Android have published a guide to developing applications, despite being an advert for Ice Cream Sandwich, it is quite useful and provides good tips for how to design any small screen based application be that mobile apps or web sites to be viewed on handheld devices.
I’m trying to get my head around how to design things for very small screens at the moment so I found it quite useful.
- Size of your fingers – aim to make usable bearing in mind the size of the end of your finger is 7-10mm, and you need to maintain a clear gap between each item.
- Feedback – on interaction to try and indicate that something will happen, they suggest using percentage shades of the same colour.
- Consistancy – across interface of the same visual clues if touching the arrow makes you move from screen to screen on one part. It shouldn’t suddenly switch to being a edit cue on another screen.
- Describe only what is necessary – you only have a small screen and people don’t want to know the details. If you have an error message they don’t want to know that you have a parse error or some such.
- Headline first – “Aliens have landed and you have 6 messages” rather than “You have 6 messages and Aliens have landed”.
- Be familiar to the devices interface – don’t try and make your android app use iphone design elements, or vice-versa you should be taking advantage of your users familarity with their own device.

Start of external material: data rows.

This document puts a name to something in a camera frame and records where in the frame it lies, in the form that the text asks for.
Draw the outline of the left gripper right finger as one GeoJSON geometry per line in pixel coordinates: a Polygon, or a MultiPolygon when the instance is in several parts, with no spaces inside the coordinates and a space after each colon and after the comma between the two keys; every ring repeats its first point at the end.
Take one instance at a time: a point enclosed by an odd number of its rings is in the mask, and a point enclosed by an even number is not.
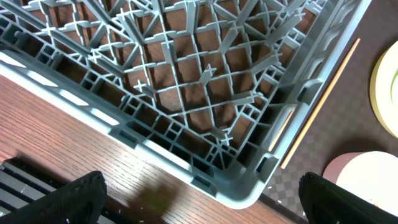
{"type": "Polygon", "coordinates": [[[299,180],[298,196],[309,224],[395,224],[397,217],[313,172],[299,180]]]}

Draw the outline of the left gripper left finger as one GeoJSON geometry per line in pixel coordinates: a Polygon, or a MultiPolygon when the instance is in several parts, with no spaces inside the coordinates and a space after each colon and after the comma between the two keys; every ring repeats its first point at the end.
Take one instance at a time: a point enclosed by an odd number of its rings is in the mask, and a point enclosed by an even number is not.
{"type": "Polygon", "coordinates": [[[106,196],[105,179],[96,170],[8,213],[1,223],[96,223],[106,196]]]}

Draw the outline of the white bowl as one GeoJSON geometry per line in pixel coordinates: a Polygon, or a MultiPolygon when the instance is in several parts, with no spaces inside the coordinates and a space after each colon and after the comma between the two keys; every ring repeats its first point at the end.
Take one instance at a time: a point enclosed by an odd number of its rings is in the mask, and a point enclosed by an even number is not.
{"type": "Polygon", "coordinates": [[[397,215],[396,156],[382,151],[342,154],[326,166],[322,177],[397,215]]]}

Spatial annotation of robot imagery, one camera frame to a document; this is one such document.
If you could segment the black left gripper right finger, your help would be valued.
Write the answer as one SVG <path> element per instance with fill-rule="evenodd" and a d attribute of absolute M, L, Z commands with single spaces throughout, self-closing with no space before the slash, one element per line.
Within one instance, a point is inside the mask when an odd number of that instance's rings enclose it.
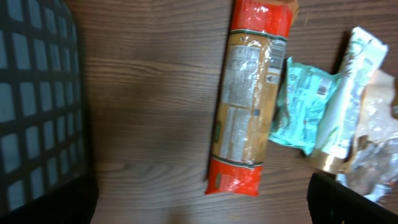
<path fill-rule="evenodd" d="M 313 173 L 307 190 L 312 223 L 397 224 L 397 215 L 321 173 Z"/>

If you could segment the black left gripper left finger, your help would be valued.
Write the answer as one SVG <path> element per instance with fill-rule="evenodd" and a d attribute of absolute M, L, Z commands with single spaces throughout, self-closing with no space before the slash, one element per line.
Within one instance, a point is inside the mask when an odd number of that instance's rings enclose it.
<path fill-rule="evenodd" d="M 83 175 L 1 216 L 1 224 L 90 224 L 98 196 L 96 177 Z"/>

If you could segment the beige PanTree snack pouch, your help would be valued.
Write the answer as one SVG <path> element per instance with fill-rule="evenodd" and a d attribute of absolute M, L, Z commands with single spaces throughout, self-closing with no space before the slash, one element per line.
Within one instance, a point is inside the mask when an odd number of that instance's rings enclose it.
<path fill-rule="evenodd" d="M 382 70 L 366 86 L 349 160 L 336 180 L 376 203 L 397 183 L 397 78 Z"/>

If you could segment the teal snack packet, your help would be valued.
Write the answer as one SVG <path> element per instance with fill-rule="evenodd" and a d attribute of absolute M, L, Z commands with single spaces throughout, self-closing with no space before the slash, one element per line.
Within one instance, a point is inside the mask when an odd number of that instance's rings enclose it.
<path fill-rule="evenodd" d="M 332 75 L 289 57 L 269 139 L 310 155 L 315 148 L 318 125 L 340 79 L 339 73 Z"/>

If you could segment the orange spaghetti packet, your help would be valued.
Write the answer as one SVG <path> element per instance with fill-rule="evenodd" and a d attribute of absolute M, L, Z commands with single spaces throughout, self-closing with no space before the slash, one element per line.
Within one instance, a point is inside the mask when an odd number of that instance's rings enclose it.
<path fill-rule="evenodd" d="M 206 194 L 257 196 L 297 0 L 235 0 Z"/>

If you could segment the white cream tube gold cap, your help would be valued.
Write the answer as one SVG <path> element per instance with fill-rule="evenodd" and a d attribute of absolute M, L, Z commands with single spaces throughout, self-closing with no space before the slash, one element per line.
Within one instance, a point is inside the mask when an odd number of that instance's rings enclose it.
<path fill-rule="evenodd" d="M 351 32 L 339 73 L 339 85 L 326 105 L 311 159 L 317 169 L 337 174 L 349 156 L 358 126 L 361 99 L 389 48 L 361 27 Z"/>

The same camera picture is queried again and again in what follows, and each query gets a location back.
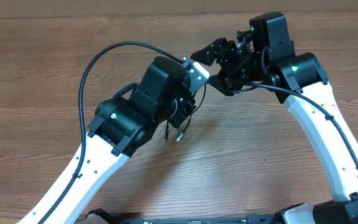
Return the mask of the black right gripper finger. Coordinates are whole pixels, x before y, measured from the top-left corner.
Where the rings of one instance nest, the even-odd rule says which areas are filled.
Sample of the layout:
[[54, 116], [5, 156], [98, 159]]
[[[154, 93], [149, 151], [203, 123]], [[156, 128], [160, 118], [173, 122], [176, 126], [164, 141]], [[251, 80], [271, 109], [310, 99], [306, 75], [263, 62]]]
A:
[[227, 50], [226, 38], [216, 39], [205, 48], [191, 54], [190, 58], [196, 62], [211, 66], [214, 61], [220, 61]]
[[220, 70], [216, 75], [210, 76], [208, 84], [225, 96], [233, 96], [234, 92], [238, 90], [235, 79], [229, 76], [224, 70]]

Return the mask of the black USB cable thick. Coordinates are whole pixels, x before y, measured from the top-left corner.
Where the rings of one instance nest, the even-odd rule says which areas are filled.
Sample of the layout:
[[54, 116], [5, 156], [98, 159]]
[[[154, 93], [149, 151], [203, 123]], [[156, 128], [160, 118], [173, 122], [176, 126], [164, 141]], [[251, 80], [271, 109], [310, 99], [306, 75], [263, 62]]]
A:
[[186, 126], [183, 129], [181, 127], [177, 128], [177, 131], [178, 131], [177, 142], [179, 142], [182, 139], [182, 137], [186, 133], [190, 123], [191, 123], [191, 116], [188, 117], [188, 122], [187, 122]]

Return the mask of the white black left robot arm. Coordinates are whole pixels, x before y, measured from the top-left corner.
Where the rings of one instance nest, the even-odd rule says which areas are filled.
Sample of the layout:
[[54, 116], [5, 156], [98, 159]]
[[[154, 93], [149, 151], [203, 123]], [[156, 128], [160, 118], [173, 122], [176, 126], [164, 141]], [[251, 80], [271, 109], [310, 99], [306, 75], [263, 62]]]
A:
[[195, 110], [209, 72], [198, 62], [155, 57], [140, 83], [99, 104], [86, 140], [21, 223], [74, 223], [101, 186], [168, 121], [179, 129]]

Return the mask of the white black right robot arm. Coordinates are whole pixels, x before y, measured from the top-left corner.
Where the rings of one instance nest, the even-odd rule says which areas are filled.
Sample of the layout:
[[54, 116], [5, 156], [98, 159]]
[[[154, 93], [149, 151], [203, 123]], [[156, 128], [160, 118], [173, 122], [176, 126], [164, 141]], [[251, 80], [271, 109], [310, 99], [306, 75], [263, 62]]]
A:
[[192, 54], [205, 65], [218, 63], [209, 79], [227, 96], [264, 88], [298, 121], [324, 170], [332, 199], [299, 203], [265, 218], [267, 223], [358, 223], [358, 143], [345, 122], [318, 58], [297, 55], [281, 12], [250, 20], [236, 41], [217, 39]]

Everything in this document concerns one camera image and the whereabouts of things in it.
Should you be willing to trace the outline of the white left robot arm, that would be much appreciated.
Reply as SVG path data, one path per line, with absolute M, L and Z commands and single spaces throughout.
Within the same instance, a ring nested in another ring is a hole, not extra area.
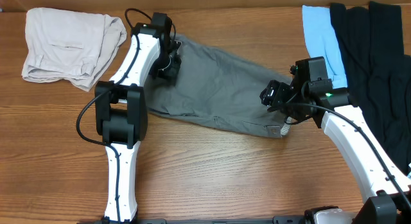
M 165 13 L 132 27 L 130 49 L 109 81 L 96 84 L 96 129 L 109 163 L 109 193 L 102 223 L 135 223 L 137 153 L 148 127 L 148 77 L 175 82 L 181 59 L 175 26 Z

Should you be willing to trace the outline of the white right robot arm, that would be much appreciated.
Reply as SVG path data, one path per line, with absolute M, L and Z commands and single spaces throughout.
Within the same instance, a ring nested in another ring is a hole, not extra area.
M 314 120 L 343 156 L 360 189 L 359 212 L 337 206 L 308 209 L 302 216 L 276 216 L 274 223 L 410 223 L 410 179 L 391 161 L 373 136 L 347 88 L 334 88 L 325 59 L 299 60 L 291 83 L 271 80 L 260 99 L 268 112 L 279 111 L 295 125 Z

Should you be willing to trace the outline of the grey shorts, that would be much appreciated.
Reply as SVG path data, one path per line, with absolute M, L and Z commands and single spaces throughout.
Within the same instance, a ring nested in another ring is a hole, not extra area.
M 259 97 L 270 80 L 290 78 L 183 35 L 175 83 L 148 78 L 144 93 L 151 113 L 202 126 L 260 137 L 282 138 L 290 130 L 285 116 L 268 112 Z

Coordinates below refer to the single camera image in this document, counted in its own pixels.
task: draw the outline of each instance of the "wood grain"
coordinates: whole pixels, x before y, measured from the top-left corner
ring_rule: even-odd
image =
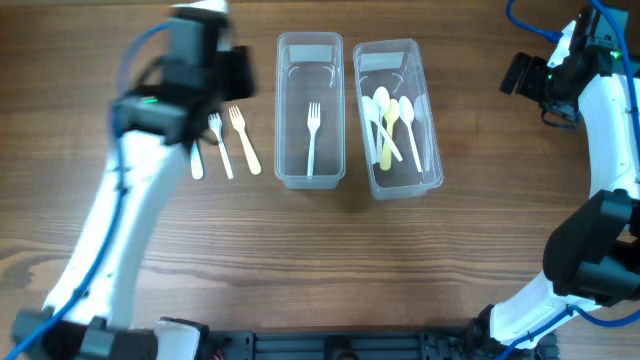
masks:
[[[519,12],[561,29],[582,5],[528,1]],[[587,198],[587,140],[583,128],[543,126],[536,104],[497,91],[516,52],[553,49],[514,28],[504,1],[249,1],[231,9],[259,84],[257,97],[237,105],[263,173],[249,173],[237,137],[227,140],[233,181],[218,150],[204,148],[206,180],[185,176],[146,253],[136,325],[163,315],[215,329],[462,325],[540,271],[549,234]],[[119,56],[167,14],[162,5],[0,8],[0,353],[11,346],[15,313],[39,307],[55,284],[93,202]],[[287,31],[344,39],[347,174],[334,191],[289,191],[273,175],[276,39]],[[421,198],[376,202],[350,54],[361,42],[406,37],[421,48],[445,180]],[[559,332],[562,357],[638,358],[638,330],[572,321]]]

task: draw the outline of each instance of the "plastic utensil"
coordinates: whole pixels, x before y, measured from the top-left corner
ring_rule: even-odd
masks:
[[[380,86],[373,94],[373,102],[378,106],[378,120],[382,124],[382,116],[389,110],[391,99],[389,98],[389,91],[384,86]],[[378,137],[376,139],[376,154],[378,161],[382,157],[382,130],[384,128],[378,127]]]
[[[258,175],[262,172],[262,166],[260,166],[258,156],[256,155],[255,150],[253,150],[249,137],[247,136],[247,132],[245,130],[246,124],[242,117],[242,113],[240,113],[240,109],[238,109],[237,106],[232,106],[229,108],[229,114],[231,115],[231,124],[233,125],[233,128],[236,129],[238,134],[240,134],[240,140],[242,141],[242,147],[244,148],[244,155],[247,157],[249,170],[253,175]]]
[[[375,104],[372,103],[372,104],[370,104],[369,111],[371,111],[372,113],[375,112],[375,111],[378,111],[378,107]],[[385,142],[389,142],[389,147],[391,148],[391,152],[393,153],[393,155],[395,155],[395,157],[396,157],[396,159],[398,159],[398,161],[402,161],[402,155],[400,154],[400,150],[398,150],[398,147],[393,142],[393,139],[391,139],[391,136],[389,136],[389,134],[387,134],[387,130],[385,130],[382,127],[382,124],[380,123],[380,119],[378,118],[378,116],[369,117],[367,120],[371,121],[374,124],[376,124],[378,129],[380,129],[380,133],[384,137],[384,141]]]
[[[398,100],[392,99],[389,105],[389,110],[384,114],[384,119],[387,121],[387,133],[393,139],[393,125],[398,121],[400,117],[400,105]],[[382,147],[382,158],[380,159],[380,170],[388,171],[391,169],[391,148],[387,142]]]
[[[368,96],[362,97],[362,112],[364,113],[364,117],[367,119],[365,123],[365,131],[367,133],[367,143],[369,145],[369,161],[370,165],[373,165],[378,162],[378,154],[376,153],[376,144],[373,141],[373,129],[371,128],[371,122],[369,119],[371,117],[377,117],[378,112],[373,99]]]
[[[309,104],[309,116],[307,117],[309,128],[309,159],[307,160],[307,177],[313,176],[313,163],[316,155],[316,133],[320,128],[320,103]]]
[[[400,118],[407,125],[409,130],[409,141],[411,142],[411,152],[413,152],[413,159],[416,161],[416,168],[419,172],[422,172],[422,165],[420,164],[420,155],[418,154],[418,147],[416,146],[416,139],[413,136],[413,129],[411,124],[413,123],[414,114],[411,101],[406,96],[400,98]]]
[[[204,178],[204,164],[202,163],[202,156],[200,156],[200,145],[198,145],[197,141],[191,145],[191,176],[195,180]]]
[[[416,98],[416,101],[413,103],[413,112],[415,115],[415,119],[420,121],[421,123],[424,124],[425,127],[427,127],[428,122],[427,122],[427,112],[425,111],[424,106],[426,104],[428,104],[428,99],[427,99],[427,95],[422,94],[420,96],[418,96]],[[426,142],[427,142],[427,146],[425,147],[425,170],[429,171],[429,169],[431,168],[431,139],[429,138],[429,131],[427,131],[427,134],[425,135],[426,138]]]
[[[227,153],[227,147],[224,146],[224,141],[222,140],[222,119],[220,119],[220,114],[216,113],[209,115],[209,128],[218,138],[218,147],[220,148],[220,155],[222,156],[224,170],[227,172],[227,178],[233,179],[233,171],[231,171],[229,154]]]

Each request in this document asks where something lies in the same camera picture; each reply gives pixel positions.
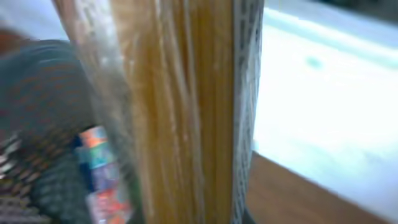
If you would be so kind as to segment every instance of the clear plastic packaging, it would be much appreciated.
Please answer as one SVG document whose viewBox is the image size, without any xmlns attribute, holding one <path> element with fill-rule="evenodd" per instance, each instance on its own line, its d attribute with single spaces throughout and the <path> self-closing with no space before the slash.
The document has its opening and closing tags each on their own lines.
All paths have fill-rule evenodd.
<svg viewBox="0 0 398 224">
<path fill-rule="evenodd" d="M 146 223 L 240 223 L 263 1 L 55 3 L 136 214 L 142 204 Z"/>
</svg>

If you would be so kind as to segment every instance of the plastic wrapper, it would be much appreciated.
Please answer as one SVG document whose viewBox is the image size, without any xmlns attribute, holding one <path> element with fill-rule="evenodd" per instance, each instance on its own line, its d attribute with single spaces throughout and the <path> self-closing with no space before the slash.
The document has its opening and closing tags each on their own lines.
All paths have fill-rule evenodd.
<svg viewBox="0 0 398 224">
<path fill-rule="evenodd" d="M 145 223 L 240 223 L 263 1 L 55 3 L 134 214 L 142 207 Z"/>
</svg>

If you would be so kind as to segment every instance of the wooden floor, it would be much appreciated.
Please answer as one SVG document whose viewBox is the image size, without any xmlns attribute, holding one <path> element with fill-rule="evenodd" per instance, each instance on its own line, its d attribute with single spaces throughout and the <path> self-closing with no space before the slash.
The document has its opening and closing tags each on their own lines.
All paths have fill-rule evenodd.
<svg viewBox="0 0 398 224">
<path fill-rule="evenodd" d="M 387 223 L 257 153 L 246 203 L 257 224 Z"/>
</svg>

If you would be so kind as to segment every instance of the white surface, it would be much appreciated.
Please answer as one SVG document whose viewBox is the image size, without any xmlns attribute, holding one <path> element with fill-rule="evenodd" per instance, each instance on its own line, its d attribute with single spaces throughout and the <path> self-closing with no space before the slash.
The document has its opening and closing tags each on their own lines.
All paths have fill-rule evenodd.
<svg viewBox="0 0 398 224">
<path fill-rule="evenodd" d="M 259 153 L 398 222 L 397 70 L 266 26 L 268 19 L 254 133 Z M 385 57 L 394 56 L 383 47 Z"/>
<path fill-rule="evenodd" d="M 1 0 L 0 26 L 34 39 L 68 40 L 51 0 Z"/>
</svg>

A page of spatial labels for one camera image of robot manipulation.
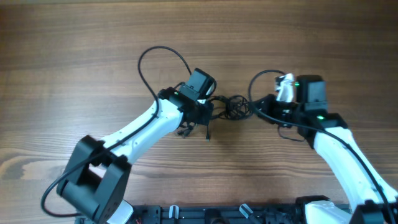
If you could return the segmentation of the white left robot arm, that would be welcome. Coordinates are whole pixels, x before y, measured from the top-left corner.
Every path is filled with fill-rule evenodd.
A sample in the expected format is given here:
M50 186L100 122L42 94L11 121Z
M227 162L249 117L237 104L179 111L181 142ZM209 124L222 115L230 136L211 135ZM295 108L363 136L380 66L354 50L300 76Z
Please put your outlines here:
M208 125L213 108L172 87L161 90L151 107L124 128L100 140L80 139L57 194L93 223L129 223L134 209L123 197L132 165L183 123Z

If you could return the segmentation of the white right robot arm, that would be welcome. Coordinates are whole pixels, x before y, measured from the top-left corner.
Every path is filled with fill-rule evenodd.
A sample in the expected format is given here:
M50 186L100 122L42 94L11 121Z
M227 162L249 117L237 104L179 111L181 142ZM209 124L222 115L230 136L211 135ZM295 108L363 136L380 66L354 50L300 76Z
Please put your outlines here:
M292 102L268 95L250 105L270 123L296 126L329 165L349 200L350 213L328 198L302 197L302 223L397 223L397 190L366 159L342 117L327 111L325 96L304 93Z

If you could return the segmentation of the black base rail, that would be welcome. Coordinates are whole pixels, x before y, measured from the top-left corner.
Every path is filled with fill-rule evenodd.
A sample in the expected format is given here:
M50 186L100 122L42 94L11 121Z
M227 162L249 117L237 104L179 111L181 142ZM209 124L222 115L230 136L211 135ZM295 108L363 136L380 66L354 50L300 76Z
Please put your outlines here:
M306 223L304 204L265 206L179 207L132 206L123 202L107 224L206 224L206 223Z

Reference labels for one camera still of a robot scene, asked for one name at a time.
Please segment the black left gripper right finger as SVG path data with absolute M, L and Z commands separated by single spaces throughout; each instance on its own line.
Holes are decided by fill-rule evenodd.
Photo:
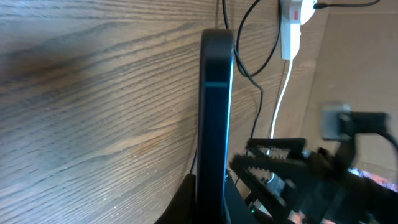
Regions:
M 244 203 L 228 170 L 224 181 L 224 213 L 224 222 L 227 224 L 258 224 Z

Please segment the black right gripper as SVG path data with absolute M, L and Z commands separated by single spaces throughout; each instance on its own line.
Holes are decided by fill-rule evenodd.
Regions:
M 300 160 L 306 144 L 304 138 L 249 139 L 246 149 L 256 157 L 236 155 L 230 167 L 256 195 L 273 218 L 287 218 L 305 190 L 316 199 L 391 199 L 392 190 L 375 181 L 352 174 L 349 169 L 356 157 L 356 137 L 377 134 L 392 141 L 388 114 L 383 112 L 353 112 L 340 115 L 341 140 L 334 155 L 324 148 L 309 155 L 307 164 Z M 287 151 L 287 159 L 273 159 L 267 151 Z M 291 181 L 293 193 L 282 198 L 265 186 L 250 172 L 271 172 L 283 181 Z

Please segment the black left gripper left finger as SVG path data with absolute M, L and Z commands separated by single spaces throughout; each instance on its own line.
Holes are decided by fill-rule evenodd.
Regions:
M 190 224 L 195 215 L 196 176 L 187 174 L 155 224 Z

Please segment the blue Galaxy smartphone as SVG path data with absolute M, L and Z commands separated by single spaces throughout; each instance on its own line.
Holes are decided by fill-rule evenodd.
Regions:
M 200 49 L 196 223 L 224 222 L 233 68 L 231 31 L 205 29 Z

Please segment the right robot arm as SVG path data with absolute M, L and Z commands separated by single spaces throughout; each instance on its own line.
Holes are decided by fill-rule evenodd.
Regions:
M 356 155 L 356 135 L 377 134 L 393 147 L 387 113 L 336 114 L 340 146 L 306 151 L 304 138 L 250 139 L 252 156 L 235 155 L 232 170 L 251 189 L 271 223 L 289 223 L 291 212 L 304 214 L 304 223 L 397 223 L 397 192 L 349 171 Z

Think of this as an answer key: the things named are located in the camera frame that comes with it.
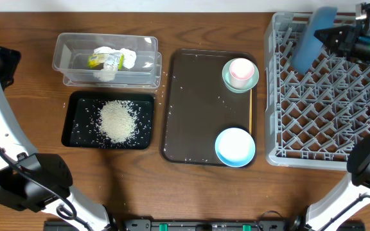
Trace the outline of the dark blue plate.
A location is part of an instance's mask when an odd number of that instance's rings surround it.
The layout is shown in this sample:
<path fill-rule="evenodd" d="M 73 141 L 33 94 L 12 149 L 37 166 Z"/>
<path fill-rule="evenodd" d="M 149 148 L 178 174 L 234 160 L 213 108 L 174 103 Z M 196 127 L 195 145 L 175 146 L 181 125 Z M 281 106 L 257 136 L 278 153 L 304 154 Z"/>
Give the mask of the dark blue plate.
<path fill-rule="evenodd" d="M 314 36 L 314 33 L 317 30 L 331 28 L 336 14 L 337 7 L 332 6 L 321 7 L 312 13 L 290 60 L 290 65 L 299 74 L 306 74 L 321 51 L 322 42 Z"/>

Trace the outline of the white napkin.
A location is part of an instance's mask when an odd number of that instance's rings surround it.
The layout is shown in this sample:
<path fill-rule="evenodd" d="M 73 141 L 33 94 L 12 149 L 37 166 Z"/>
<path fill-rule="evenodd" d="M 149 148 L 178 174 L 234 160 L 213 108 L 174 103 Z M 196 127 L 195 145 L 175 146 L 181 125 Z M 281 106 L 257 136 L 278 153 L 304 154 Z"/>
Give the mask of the white napkin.
<path fill-rule="evenodd" d="M 132 50 L 129 50 L 129 49 L 126 49 L 126 48 L 122 48 L 122 49 L 117 50 L 117 49 L 113 49 L 111 47 L 102 46 L 102 47 L 96 48 L 92 55 L 100 54 L 100 53 L 110 54 L 110 53 L 117 53 L 117 52 L 122 53 L 125 56 L 122 68 L 126 68 L 126 69 L 133 68 L 133 66 L 135 65 L 135 62 L 136 62 L 136 57 L 137 57 L 136 52 L 132 51 Z M 97 68 L 100 68 L 100 70 L 98 72 L 94 73 L 94 76 L 102 82 L 112 81 L 116 77 L 116 73 L 118 72 L 118 71 L 103 70 L 102 65 L 99 65 L 98 67 L 94 67 L 94 68 L 91 68 L 91 69 L 97 69 Z"/>

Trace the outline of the yellow snack wrapper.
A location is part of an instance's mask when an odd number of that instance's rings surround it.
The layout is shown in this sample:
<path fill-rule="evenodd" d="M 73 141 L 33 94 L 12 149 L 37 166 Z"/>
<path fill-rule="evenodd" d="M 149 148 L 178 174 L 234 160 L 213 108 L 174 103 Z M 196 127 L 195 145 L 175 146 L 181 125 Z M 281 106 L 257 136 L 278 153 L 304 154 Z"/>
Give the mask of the yellow snack wrapper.
<path fill-rule="evenodd" d="M 88 58 L 87 66 L 90 68 L 98 67 L 99 65 L 103 66 L 103 70 L 106 71 L 118 71 L 122 68 L 123 61 L 125 59 L 124 54 L 122 53 L 100 53 L 91 55 Z"/>

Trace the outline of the pile of white rice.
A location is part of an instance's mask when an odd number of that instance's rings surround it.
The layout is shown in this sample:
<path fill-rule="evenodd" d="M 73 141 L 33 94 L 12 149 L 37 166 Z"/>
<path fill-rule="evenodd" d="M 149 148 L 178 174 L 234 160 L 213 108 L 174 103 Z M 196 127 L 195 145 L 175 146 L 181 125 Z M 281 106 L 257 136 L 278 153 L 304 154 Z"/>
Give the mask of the pile of white rice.
<path fill-rule="evenodd" d="M 138 100 L 79 99 L 69 145 L 143 150 L 151 138 L 153 104 Z"/>

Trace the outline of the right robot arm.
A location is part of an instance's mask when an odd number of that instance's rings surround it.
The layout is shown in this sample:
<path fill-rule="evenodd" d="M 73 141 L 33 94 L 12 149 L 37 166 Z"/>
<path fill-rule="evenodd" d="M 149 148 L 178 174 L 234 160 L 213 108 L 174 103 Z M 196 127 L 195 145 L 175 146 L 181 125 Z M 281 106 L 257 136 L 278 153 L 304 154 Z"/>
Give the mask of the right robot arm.
<path fill-rule="evenodd" d="M 320 41 L 346 58 L 370 62 L 370 37 L 360 26 L 322 28 L 309 26 L 295 57 L 304 59 Z M 321 200 L 296 217 L 291 230 L 337 230 L 354 213 L 370 203 L 370 134 L 351 151 L 345 177 Z"/>

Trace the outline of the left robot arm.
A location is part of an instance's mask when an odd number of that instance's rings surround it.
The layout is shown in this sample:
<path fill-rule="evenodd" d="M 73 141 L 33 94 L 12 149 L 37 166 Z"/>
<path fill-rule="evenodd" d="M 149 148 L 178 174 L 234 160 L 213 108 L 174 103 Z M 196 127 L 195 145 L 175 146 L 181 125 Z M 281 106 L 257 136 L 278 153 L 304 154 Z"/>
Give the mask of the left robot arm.
<path fill-rule="evenodd" d="M 62 219 L 57 230 L 117 230 L 105 206 L 73 185 L 62 157 L 40 153 L 17 122 L 4 94 L 13 84 L 20 52 L 0 46 L 0 205 Z"/>

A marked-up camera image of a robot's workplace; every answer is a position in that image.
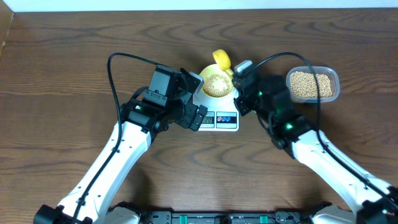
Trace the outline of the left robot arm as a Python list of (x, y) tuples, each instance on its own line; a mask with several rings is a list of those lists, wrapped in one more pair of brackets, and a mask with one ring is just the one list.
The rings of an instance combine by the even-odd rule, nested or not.
[(158, 65), (148, 87), (118, 109), (111, 137), (79, 184), (55, 207), (43, 205), (34, 223), (138, 223), (140, 214), (109, 211), (116, 192), (156, 136), (171, 123), (197, 131), (207, 113), (191, 103), (204, 84), (201, 76)]

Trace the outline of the yellow plastic measuring scoop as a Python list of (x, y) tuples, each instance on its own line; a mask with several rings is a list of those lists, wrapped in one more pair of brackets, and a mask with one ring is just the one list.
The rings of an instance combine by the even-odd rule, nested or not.
[(232, 79), (234, 72), (231, 69), (231, 61), (228, 54), (224, 50), (218, 49), (213, 52), (213, 58), (219, 68)]

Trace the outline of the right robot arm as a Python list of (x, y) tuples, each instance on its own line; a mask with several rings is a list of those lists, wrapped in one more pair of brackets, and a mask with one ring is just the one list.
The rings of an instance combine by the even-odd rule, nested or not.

- Pictures being more obvious than words -Real objects are more intuitive than buttons and menus, for icons I guess this comes down to not making people think.* They extend it into pictures being more obvious than words. Guess there is less brain action needed to go from picture of steve > steve! than from “steve the monkey” > oh yeah > steve > steve!. **
- Only show whats necessary – don’t show whats not needed for that screen. This is ok as long as items are placed in familiar locations. You don’t want everything shuffling position when you go from page to page.
Most of this is the same as its always been but its always good to remind yourself. Sometimes I’ve ignored design reading this made me wonder how much of this is really about toys for adults.
* Never really been sure about using an envelope for an email icon but I suppose if that is what everything else uses then its the right thing to use.
**Wonder if this is the logic behind a visual search engine like Oolone.